[Records from a dataset]

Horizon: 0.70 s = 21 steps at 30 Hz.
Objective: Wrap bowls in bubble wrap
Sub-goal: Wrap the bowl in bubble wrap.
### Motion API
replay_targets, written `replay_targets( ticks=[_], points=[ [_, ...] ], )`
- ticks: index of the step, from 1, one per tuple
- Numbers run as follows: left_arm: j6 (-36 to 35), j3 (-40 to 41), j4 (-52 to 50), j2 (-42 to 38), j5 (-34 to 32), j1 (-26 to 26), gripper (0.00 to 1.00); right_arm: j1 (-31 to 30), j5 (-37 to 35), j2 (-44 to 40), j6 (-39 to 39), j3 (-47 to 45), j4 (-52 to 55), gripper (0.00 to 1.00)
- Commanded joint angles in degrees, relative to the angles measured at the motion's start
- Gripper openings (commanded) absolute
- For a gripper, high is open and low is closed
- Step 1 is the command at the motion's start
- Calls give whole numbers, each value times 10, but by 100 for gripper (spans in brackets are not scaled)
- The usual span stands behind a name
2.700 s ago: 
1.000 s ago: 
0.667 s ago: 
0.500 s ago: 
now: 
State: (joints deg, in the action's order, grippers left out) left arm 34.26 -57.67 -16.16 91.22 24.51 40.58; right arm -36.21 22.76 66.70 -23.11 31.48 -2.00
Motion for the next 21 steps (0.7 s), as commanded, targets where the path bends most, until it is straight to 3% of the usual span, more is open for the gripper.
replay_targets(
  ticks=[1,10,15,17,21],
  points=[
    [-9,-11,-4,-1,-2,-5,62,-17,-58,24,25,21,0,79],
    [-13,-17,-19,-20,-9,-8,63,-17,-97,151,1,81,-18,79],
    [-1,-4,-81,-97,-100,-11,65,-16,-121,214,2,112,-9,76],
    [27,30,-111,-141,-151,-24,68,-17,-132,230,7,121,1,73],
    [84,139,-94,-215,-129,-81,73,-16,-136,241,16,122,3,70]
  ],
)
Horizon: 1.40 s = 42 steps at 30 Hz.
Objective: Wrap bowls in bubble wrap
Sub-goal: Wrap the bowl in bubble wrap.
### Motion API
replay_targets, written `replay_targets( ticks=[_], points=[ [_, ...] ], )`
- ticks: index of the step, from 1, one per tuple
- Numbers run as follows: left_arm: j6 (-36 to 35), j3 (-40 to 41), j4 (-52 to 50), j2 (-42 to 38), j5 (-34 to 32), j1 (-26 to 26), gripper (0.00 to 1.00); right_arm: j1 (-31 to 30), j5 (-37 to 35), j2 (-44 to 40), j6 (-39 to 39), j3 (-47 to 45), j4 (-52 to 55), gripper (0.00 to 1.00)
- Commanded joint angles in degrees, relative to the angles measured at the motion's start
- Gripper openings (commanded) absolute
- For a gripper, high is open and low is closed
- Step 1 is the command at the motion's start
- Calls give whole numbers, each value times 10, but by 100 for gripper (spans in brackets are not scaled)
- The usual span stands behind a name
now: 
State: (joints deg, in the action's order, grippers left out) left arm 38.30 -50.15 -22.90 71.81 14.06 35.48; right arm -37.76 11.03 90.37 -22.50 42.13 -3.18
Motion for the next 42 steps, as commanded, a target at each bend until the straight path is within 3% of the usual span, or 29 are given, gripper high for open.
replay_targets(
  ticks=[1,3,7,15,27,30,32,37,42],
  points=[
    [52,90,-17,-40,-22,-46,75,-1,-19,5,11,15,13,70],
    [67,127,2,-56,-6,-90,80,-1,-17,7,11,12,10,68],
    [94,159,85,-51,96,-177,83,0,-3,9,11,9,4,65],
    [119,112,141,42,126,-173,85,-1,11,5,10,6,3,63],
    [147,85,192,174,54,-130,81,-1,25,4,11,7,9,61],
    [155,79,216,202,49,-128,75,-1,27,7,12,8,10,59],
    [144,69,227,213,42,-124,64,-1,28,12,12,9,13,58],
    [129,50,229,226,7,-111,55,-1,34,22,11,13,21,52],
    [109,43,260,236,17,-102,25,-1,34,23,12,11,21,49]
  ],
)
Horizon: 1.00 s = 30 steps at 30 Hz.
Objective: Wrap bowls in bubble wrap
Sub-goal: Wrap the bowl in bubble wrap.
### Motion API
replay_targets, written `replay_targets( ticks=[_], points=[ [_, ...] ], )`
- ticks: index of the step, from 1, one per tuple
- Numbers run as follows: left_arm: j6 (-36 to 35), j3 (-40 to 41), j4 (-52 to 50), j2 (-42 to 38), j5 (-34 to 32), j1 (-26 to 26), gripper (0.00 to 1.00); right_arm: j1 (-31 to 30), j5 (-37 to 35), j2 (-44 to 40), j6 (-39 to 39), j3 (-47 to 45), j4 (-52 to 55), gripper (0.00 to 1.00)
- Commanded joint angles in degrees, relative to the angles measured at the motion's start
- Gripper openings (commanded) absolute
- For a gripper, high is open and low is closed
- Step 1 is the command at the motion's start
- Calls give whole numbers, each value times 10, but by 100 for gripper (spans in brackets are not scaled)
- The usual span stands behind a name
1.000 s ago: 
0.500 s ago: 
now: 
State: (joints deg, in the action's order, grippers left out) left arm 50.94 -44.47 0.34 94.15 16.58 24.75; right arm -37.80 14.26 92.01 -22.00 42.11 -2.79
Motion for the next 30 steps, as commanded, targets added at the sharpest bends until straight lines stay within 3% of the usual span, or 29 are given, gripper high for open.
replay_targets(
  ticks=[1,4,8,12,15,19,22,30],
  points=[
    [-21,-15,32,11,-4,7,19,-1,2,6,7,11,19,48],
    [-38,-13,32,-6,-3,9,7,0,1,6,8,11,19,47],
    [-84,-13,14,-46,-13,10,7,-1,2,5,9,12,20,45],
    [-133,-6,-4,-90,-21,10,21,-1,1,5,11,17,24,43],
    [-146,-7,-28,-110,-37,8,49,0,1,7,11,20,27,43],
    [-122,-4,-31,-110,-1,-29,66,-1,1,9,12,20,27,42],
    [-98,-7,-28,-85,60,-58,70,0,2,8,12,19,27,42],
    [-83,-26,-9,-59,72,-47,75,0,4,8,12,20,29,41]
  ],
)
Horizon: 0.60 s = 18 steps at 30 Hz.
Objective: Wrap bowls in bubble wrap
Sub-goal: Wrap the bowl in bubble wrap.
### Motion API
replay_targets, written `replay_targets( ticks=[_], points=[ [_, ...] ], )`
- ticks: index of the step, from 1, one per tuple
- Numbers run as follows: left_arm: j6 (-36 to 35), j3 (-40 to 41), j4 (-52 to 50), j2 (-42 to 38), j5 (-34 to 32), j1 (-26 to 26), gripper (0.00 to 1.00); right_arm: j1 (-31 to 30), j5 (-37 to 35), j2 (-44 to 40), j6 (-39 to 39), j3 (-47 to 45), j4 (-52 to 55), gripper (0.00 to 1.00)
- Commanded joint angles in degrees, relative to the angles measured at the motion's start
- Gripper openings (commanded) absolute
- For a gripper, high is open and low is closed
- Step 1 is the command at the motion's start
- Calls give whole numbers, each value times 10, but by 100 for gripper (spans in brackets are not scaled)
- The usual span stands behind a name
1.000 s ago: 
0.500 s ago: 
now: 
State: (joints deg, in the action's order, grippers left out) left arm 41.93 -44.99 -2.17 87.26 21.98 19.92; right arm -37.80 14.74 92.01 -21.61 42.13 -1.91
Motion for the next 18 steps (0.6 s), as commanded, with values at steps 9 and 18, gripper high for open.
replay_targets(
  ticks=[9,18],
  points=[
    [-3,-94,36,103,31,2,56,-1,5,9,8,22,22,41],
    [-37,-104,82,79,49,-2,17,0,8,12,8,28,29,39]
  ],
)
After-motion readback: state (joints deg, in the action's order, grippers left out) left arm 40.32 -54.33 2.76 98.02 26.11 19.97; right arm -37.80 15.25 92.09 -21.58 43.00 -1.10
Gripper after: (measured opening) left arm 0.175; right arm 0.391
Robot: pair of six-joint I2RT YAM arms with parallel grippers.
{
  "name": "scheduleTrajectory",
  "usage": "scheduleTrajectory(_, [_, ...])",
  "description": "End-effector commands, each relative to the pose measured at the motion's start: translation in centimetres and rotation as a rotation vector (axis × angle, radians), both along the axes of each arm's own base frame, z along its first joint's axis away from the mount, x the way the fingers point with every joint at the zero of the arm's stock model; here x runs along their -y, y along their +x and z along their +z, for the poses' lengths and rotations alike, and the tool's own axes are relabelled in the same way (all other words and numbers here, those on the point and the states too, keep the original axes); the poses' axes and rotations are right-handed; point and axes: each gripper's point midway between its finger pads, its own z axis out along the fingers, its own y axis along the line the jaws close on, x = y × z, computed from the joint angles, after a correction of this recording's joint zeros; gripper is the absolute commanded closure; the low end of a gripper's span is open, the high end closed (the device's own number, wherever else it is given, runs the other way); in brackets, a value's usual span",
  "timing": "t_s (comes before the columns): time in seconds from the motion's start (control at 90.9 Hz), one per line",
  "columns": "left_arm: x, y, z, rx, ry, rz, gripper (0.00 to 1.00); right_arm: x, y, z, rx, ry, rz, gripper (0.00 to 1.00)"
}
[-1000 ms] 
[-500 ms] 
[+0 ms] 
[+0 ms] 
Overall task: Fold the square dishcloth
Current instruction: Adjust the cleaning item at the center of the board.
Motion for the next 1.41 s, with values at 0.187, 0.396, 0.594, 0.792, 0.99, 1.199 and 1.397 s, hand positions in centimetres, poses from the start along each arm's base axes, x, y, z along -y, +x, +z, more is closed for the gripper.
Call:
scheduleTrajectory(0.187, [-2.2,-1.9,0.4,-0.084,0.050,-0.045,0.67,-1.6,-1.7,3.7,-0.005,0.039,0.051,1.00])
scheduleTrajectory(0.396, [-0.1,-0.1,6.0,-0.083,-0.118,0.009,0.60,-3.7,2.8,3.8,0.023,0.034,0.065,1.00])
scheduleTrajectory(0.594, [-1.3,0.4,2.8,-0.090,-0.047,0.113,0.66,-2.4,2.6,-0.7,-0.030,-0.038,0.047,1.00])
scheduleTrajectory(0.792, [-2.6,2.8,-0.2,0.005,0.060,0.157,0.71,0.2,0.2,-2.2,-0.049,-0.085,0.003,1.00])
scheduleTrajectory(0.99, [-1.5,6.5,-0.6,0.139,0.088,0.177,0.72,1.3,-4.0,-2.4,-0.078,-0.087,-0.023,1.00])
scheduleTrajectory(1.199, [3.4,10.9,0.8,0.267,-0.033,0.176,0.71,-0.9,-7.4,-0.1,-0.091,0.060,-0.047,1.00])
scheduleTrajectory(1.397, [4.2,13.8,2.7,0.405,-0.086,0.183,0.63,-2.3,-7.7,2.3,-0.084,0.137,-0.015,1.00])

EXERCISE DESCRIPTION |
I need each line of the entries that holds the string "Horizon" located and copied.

REPLY |
Horizon: 0.70 s = 21 steps at 30 Hz.
Horizon: 1.40 s = 42 steps at 30 Hz.
Horizon: 1.00 s = 30 steps at 30 Hz.
Horizon: 0.60 s = 18 steps at 30 Hz.

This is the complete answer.